SOCIOPLASTICS 2993 · FrictionalMetropolis
Urban Conflict as Research Engine
From metropolitan tension to epistemic production
Author: Anto Lloveras · LAPIEZA-LAB · Madrid · 2026
ORCID: 0009-0009-9820-3319
Node: 2993 · Layer: Core VI · Series: Core Decalogue VI · Tome III
Tracker: 2993-TRACKER · System ID: SOCIOPLASTICS-2026-CORE-VI-3000
Requires: 2992-THOUGHTTECTONICS · Precedes: 2994-PLASTICAGENCY
Version: v1.0.0 · Date: 2026 · License: CC BY-NC-SA 4.0
Slug: socioplastics-2993-frictionalmetropolis
Zenodo record: https://zenodo.org/records/20004443
Abstract
The metropolis thinks through friction. FrictionalMetropolis defines urban conflict not as a pathology to be removed, but as a research engine capable of revealing hidden infrastructures, asymmetrical rights, contested rhythms and latent forms of civic intelligence. The city becomes legible where it resists smoothness.
Conflict is not noise; it is diagnostic pressure.
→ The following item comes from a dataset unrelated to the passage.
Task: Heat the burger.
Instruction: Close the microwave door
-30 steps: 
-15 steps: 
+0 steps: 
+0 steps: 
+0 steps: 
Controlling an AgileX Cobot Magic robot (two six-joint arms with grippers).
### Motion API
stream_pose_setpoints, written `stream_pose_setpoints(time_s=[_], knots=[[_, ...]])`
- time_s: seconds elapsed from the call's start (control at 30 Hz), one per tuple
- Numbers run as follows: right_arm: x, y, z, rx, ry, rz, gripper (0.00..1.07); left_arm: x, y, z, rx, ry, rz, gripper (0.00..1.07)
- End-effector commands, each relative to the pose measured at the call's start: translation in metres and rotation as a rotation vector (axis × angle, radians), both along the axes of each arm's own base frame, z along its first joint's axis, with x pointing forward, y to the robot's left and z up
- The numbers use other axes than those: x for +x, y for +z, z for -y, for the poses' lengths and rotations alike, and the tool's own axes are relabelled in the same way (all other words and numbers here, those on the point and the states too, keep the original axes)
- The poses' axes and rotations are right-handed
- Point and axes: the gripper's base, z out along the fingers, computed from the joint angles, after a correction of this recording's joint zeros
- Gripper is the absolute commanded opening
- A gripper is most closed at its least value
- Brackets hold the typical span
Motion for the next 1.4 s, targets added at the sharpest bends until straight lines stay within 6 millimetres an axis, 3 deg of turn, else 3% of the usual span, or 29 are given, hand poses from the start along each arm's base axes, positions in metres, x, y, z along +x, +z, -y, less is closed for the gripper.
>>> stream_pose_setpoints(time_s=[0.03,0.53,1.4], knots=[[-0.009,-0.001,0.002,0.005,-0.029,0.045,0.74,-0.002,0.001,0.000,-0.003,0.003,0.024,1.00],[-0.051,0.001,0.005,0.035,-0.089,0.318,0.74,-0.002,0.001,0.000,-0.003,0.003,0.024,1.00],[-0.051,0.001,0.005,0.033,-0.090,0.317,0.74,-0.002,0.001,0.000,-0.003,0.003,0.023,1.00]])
Against managerial urbanism and frictionless smart-city narratives, FrictionalMetropolis treats congestion, protest, informality, displacement, heat, scarcity and disagreement as epistemic instruments. Each frictional point exposes the load-bearing contradictions of metropolitan life.
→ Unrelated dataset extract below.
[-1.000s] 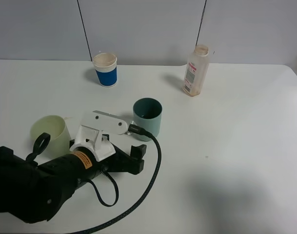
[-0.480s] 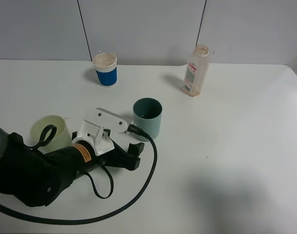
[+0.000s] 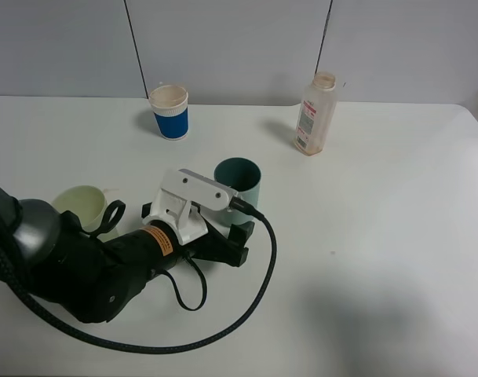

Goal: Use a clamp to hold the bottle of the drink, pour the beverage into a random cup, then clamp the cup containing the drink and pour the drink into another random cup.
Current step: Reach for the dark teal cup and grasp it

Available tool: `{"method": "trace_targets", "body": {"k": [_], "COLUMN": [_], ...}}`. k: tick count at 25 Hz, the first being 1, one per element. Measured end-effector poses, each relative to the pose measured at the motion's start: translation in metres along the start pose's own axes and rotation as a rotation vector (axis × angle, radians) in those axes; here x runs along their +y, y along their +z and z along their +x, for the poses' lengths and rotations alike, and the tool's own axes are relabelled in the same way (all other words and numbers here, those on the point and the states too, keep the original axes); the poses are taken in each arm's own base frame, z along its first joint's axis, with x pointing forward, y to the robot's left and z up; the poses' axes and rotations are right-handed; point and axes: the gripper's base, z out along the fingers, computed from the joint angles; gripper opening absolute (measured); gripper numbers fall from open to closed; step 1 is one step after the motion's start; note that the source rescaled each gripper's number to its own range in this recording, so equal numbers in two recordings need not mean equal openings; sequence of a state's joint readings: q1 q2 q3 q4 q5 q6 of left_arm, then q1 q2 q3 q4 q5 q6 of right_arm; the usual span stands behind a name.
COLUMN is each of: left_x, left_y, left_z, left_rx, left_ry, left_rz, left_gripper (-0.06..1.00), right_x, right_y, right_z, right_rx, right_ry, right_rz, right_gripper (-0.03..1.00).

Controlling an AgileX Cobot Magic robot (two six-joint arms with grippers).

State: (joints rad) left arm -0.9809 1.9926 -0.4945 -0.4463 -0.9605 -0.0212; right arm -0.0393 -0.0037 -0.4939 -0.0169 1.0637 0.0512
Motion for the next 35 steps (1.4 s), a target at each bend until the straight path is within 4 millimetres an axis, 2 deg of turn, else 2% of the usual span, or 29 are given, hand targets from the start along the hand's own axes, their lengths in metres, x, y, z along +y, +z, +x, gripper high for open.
{"method": "trace_targets", "body": {"k": [6,18,25,30,35], "left_x": [-0.003,-0.011,-0.006,-0.004,-0.004], "left_y": [0.005,0.030,0.033,0.041,0.044], "left_z": [-0.004,-0.001,-0.005,-0.010,-0.004], "left_rx": [-0.022,-0.051,-0.066,-0.093,-0.084], "left_ry": [-0.004,-0.007,-0.012,-0.019,-0.008], "left_rz": [0.006,0.007,-0.001,-0.004,-0.003], "left_gripper": [0.72,0.72,0.72,0.69,0.68], "right_x": [0.000,0.000,0.000,0.000,0.000], "right_y": [0.000,0.000,0.000,0.000,0.000], "right_z": [0.000,0.000,0.000,0.000,0.000], "right_rx": [0.000,0.000,0.000,0.000,0.000], "right_ry": [0.000,0.000,0.000,0.000,0.000], "right_rz": [0.000,0.000,0.000,0.000,0.000], "right_gripper": [1.00,1.00,1.00,1.00,1.00]}}
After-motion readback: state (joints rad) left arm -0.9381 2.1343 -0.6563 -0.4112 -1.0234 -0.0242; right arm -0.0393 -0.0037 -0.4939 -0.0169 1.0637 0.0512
FrictionalMetropolis extends Core VI by moving from cognitive structure to urban resistance. Following ThoughtTectonics, it transfers load-bearing logic into the civic field. The paper positions metropolitan conflict as a generative research condition: a situated engine through which urban knowledge is produced, tested and politically sharpened.
Keywords
FrictionalMetropolis; Socioplastics; Anto Lloveras; LAPIEZA-LAB; Urban Conflict; Research Engine; Core VI; Core Decalogue VI; Tome III; Metropolitan Friction; Critical Urbanism; Spatial Justice; Informality; Civic Conflict; Urban Epistemology; Infrastructure Tension; Right to the City; Conflictual Knowledge; CamelTag; SemanticHardening; SystemicLock.
Protocol Order
DETECT: locate the frictional zones where metropolitan smoothness breaks down.
DIAGNOSE: read conflict as evidence of hidden infrastructure, unequal access or suppressed agency.
AMPLIFY: preserve the epistemic signal of disagreement instead of neutralising it prematurely.
TRANSLATE: convert urban tension into research material, spatial critique and civic proposition.
RECOMPOSE: transform friction into a metropolitan knowledge engine without erasing its political force.
Deployment Context
Critical urban studio; municipal conflict observatory; public-space research lab; housing justice platform; mobility dispute mapping; climate adaptation forum; civic pedagogy programme; metropolitan archive.
Validation Metric
Capacity to convert urban conflict into situated knowledge: measured through conflict mapping, policy legibility, civic participation, spatial diagnosis, research uptake, counter-narrative production and the preservation of dissent as actionable urban evidence.
Core Statement
FrictionalMetropolis transforms conflict into urban knowledge. The metropolis does not become intelligent by eliminating tension, but by learning from the points where circulation, governance, bodies and infrastructures collide. Friction is the city’s research engine.
Genealogical Articulation
Henri Lefebvre’s right to the city frames urban space as a field of collective struggle and appropriation. Jane Jacobs reveals the intelligence of street-level complexity against abstract planning. David Harvey situates urban conflict within political economy and spatial justice. Saskia Sassen exposes the global city as a site of both command and expulsion. AbdouMaliq Simone clarifies how people operate as infrastructure in conditions of metropolitan instability. FrictionalMetropolis assembles these genealogies into a Socioplastics protocol for conflict-driven urban research.
References
Harvey, D. (2012). Rebel Cities: From the Right to the City to the Urban Revolution. London: Verso.
Jacobs, J. (1961). The Death and Life of Great American Cities. New York: Random House.
Lefebvre, H. (1968). Le droit à la ville. Paris: Anthropos.
Sassen, S. (2014). Expulsions: Brutality and Complexity in the Global Economy. Cambridge, MA: Harvard University Press.
Simone, A. (2004). People as Infrastructure: Intersecting Fragments in Johannesburg. Public Culture, 16(3), 407–429.
Autonomy Clause
Node 2993 operates as an independent executable unit within Core Decalogue VI. Its protocol remains legible in isolation while extending the structural cognition of Node 2992 into the contested civic field. It is studio-ready, fieldwork-ready and interoperable within the wider Socioplastics system.
Canonical Citation
Lloveras, A. (2026). Socioplastics 2993 · FrictionalMetropolis: Urban Conflict as Research Engine (v1.0.0). LAPIEZA-LAB, Madrid. DOI: 10.5281/zenodo.20004443.